2008 Elections
- A Proper News Journalist?- TDA contributor Screedler sent the following video to me today with the subject line, ‘his life may not be unmanageable yet, but it is surely embarrassing.” Even though it’s rare these days that a journalist will impress me with objective reporting or unmitigated professionalism, but this guy jumps the shark as far as journalists go and lowers the bar to a new level. He calls himself a proper news journalist in the video at the same time bragging about being drunk, biased, and plagiarizing BBC content for his “report”. Be warned there is some foul language in the video, but probably nothing compared to what this guy said once he had sobered up and seen his performance- especially where he quit his job with an F-bomb flourish. What’s the recovery lesson here? Listen to my advice.

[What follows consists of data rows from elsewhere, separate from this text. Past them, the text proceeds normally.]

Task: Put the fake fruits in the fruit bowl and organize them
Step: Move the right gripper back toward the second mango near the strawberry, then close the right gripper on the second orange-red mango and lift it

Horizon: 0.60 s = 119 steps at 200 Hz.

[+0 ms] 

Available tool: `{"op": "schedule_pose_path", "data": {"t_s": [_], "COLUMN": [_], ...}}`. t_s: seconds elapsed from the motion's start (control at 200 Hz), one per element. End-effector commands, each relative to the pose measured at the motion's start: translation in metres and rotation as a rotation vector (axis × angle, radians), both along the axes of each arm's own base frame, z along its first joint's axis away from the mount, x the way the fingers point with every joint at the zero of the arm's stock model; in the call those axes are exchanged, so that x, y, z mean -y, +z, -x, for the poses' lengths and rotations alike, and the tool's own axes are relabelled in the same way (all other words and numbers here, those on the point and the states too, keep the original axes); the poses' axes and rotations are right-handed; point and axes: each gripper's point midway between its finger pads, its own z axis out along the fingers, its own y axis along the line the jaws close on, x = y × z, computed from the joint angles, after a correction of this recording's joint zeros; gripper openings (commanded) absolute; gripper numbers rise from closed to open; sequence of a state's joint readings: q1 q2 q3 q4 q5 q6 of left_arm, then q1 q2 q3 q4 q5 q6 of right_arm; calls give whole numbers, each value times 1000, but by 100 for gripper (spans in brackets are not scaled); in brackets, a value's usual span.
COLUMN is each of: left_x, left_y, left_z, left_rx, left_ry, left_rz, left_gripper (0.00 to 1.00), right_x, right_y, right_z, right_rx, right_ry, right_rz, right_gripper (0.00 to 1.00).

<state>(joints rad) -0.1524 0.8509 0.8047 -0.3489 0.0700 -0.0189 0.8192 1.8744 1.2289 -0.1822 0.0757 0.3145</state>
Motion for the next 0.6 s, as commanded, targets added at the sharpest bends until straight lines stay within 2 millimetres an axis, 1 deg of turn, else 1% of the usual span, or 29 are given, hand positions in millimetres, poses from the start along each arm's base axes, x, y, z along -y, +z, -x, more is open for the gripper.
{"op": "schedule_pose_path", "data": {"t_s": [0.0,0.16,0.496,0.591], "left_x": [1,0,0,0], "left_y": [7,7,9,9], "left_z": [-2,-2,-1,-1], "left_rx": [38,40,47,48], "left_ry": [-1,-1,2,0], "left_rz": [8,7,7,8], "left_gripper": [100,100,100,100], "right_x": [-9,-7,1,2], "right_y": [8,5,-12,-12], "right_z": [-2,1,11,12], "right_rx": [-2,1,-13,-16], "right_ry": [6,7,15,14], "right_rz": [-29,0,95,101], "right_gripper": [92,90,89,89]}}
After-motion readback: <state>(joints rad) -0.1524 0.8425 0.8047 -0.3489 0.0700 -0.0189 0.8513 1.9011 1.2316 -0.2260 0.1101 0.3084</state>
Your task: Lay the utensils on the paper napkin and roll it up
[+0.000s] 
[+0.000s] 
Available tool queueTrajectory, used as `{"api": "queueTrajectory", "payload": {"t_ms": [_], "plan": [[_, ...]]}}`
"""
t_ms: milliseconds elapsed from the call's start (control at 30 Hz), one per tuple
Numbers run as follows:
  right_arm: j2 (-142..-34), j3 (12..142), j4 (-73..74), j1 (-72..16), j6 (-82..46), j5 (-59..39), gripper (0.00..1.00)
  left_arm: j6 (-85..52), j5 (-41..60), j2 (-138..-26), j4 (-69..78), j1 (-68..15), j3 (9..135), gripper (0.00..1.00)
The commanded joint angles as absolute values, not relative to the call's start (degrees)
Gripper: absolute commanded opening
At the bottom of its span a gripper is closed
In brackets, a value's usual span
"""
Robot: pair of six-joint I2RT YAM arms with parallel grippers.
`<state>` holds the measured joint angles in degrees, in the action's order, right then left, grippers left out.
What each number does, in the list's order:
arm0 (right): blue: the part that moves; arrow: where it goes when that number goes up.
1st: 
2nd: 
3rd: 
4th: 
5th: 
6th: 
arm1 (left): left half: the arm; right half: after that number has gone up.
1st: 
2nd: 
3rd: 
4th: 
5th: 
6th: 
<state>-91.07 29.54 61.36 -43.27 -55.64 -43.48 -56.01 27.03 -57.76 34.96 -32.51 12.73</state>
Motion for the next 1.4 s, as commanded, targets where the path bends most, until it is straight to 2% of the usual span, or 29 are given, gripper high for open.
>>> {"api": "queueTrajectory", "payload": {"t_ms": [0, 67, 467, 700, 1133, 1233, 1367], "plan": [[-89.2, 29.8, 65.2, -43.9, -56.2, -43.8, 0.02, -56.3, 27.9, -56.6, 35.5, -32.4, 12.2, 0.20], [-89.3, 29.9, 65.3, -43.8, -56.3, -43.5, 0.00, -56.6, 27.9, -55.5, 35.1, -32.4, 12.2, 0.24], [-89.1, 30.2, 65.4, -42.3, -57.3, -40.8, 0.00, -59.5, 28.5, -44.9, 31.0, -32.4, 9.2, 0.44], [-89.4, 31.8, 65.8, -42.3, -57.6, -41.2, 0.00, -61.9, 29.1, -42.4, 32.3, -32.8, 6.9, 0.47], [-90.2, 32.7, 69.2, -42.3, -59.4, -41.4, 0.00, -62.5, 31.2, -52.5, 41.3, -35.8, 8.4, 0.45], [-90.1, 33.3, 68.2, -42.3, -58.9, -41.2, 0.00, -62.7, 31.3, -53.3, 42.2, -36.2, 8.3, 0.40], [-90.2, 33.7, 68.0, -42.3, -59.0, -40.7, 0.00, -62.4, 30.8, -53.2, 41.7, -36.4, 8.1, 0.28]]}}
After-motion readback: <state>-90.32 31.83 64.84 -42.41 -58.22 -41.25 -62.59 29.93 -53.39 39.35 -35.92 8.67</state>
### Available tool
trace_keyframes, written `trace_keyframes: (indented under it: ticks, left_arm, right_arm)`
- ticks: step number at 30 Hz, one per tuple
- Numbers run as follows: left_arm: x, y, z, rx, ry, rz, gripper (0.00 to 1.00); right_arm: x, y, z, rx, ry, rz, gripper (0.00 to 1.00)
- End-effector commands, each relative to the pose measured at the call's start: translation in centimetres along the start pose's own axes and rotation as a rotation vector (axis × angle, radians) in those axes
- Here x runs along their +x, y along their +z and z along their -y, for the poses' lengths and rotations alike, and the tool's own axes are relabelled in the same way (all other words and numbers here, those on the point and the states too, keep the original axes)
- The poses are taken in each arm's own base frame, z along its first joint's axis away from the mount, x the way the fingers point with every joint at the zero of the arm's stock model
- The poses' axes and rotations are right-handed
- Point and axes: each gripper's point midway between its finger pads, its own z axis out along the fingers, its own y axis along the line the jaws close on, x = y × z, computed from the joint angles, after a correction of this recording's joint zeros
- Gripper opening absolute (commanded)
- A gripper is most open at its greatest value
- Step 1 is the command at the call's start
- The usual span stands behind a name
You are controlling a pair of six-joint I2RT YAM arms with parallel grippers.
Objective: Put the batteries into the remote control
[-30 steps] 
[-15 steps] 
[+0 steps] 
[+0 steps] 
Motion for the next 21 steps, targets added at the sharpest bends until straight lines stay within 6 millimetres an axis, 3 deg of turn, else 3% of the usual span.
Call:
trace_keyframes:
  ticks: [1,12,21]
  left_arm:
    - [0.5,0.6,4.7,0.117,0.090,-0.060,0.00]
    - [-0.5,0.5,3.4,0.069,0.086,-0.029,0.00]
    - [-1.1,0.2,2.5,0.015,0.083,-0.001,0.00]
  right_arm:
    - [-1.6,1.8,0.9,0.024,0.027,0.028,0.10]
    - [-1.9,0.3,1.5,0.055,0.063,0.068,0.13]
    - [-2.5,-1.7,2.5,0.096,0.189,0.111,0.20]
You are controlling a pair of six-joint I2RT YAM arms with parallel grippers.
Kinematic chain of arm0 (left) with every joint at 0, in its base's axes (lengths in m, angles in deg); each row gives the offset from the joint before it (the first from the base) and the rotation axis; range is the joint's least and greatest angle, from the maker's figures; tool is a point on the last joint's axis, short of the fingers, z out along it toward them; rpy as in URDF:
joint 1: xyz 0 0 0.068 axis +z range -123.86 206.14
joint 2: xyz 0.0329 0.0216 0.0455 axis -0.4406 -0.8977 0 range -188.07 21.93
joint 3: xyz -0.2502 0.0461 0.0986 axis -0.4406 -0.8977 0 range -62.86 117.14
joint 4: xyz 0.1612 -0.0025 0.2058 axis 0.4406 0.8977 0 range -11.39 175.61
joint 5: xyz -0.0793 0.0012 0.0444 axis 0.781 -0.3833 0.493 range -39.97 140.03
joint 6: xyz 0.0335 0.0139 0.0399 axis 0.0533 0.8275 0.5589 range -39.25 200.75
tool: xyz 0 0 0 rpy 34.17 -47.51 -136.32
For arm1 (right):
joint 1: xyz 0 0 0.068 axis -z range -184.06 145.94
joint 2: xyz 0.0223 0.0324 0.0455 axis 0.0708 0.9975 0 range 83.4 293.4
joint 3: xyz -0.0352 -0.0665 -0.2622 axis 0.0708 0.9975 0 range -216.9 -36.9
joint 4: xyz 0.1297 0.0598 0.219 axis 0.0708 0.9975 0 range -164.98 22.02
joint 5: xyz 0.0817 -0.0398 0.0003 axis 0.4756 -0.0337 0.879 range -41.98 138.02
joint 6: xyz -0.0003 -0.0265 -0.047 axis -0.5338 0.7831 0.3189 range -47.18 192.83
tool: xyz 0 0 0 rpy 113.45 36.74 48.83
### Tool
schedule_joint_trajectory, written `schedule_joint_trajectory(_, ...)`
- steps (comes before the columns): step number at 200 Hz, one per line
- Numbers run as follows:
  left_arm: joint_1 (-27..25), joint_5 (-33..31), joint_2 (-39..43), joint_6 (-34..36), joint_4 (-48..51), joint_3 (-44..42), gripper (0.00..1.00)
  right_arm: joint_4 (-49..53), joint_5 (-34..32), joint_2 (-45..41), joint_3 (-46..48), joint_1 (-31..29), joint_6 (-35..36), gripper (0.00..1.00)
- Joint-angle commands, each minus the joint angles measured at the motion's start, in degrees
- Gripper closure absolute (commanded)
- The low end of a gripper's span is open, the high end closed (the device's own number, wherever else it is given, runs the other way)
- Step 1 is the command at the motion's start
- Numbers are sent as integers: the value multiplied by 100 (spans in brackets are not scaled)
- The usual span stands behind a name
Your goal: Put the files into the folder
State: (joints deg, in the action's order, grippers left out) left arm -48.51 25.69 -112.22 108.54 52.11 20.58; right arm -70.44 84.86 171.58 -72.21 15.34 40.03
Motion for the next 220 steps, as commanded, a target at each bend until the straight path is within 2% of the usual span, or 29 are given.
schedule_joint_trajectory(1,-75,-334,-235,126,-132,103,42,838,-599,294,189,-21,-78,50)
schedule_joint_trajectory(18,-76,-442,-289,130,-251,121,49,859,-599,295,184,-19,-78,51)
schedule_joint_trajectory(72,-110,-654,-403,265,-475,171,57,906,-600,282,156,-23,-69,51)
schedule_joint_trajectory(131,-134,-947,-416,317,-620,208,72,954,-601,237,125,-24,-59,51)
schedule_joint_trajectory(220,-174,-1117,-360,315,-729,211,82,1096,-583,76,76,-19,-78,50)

- Catastrophic Results for Election Night (Drinking Games)- I had a hard time concentrating on a recovery topic during the final night of election mania so I combined the two. As you can see from the very helpful Google gadget you can track the election results by race, state, and county of your choice right here on TDA. On the addiction and recovery side, those of you planning to do the traditional election drinking games as described here, here, and here I have a little advice: Regardless of the election outcome binge drinking will only assure that you miss it. Alcohol will bring no solace to the losers, only more pain and neither will it bring more joy to the victors, only potential trouble. So please, stay here at TDA- safe and sober to experience in full awareness this momentous night. If a few decades down the road someone asks where you were on the night of election 08’, hopefully you will not have to say I don’t remember or that you were watching extreme wrestling at the county jail drunk tank!
- We’re Not Worthy!- Presidential candidates gearing up for the primary elections in January seem to be eager to speak out on every topic regardless of how meaningless it seems… except for the very relevant and serious issue of substance abuse and addiction. The only mention of this topic I have seen in regards to the 2008 elections is out of New Hampshire which is historically known as the starting point of the primary race.
This story from the Eagle-Tribune has details on a town meeting that was to be held to discuss the various campaign’s responses on the issue of addiction.
PLAISTOW, N.H. - Tomorrow, local legislators, recovering addicts, activists, and members of the public will join together to discuss the problem of drug abuse at a Presidential Town Hall meeting. But some very important guests will be missing - the 2008 presidential candidates.
Not only did the candidates not attend, but their surrogates only presented canned speeches on predetermined topics! The author of the article, Meghan Carey, quotes Denise Devlin who represents the Friends of Recovery and the New Hampshire Drug and Alcohol Abuse Counselors Association as saying, “For us, just having the forum and having people attend is important."
Unfortunately I have to agree with Mrs. Devlin’s sentiment. It’s almost as if recovery advocates have to bow and scrape while repeating the mantra “we’re not worthy, we’re not worthy” in order to even get an honorable mention of the issue in which we are so invested.
Substance abuse costs our country thousands of lives and billions of dollars each year yet garners not the personal attention of a single Presidential candidate. I will contact both the reporter of this story and Mrs. Devlin if possible to get the details of what was said at this meeting. In addition, I have made it a personal goal to get at least one candidate to respond to my question in a public forum:
In one month alone more people in the US will die from substance abuse than during the entire war or terror and the economic cost to our nation is approaching half a trillion dollars annually. If elected, what will you do to raise the public’s awareness of the substance abuse problem our nation faces?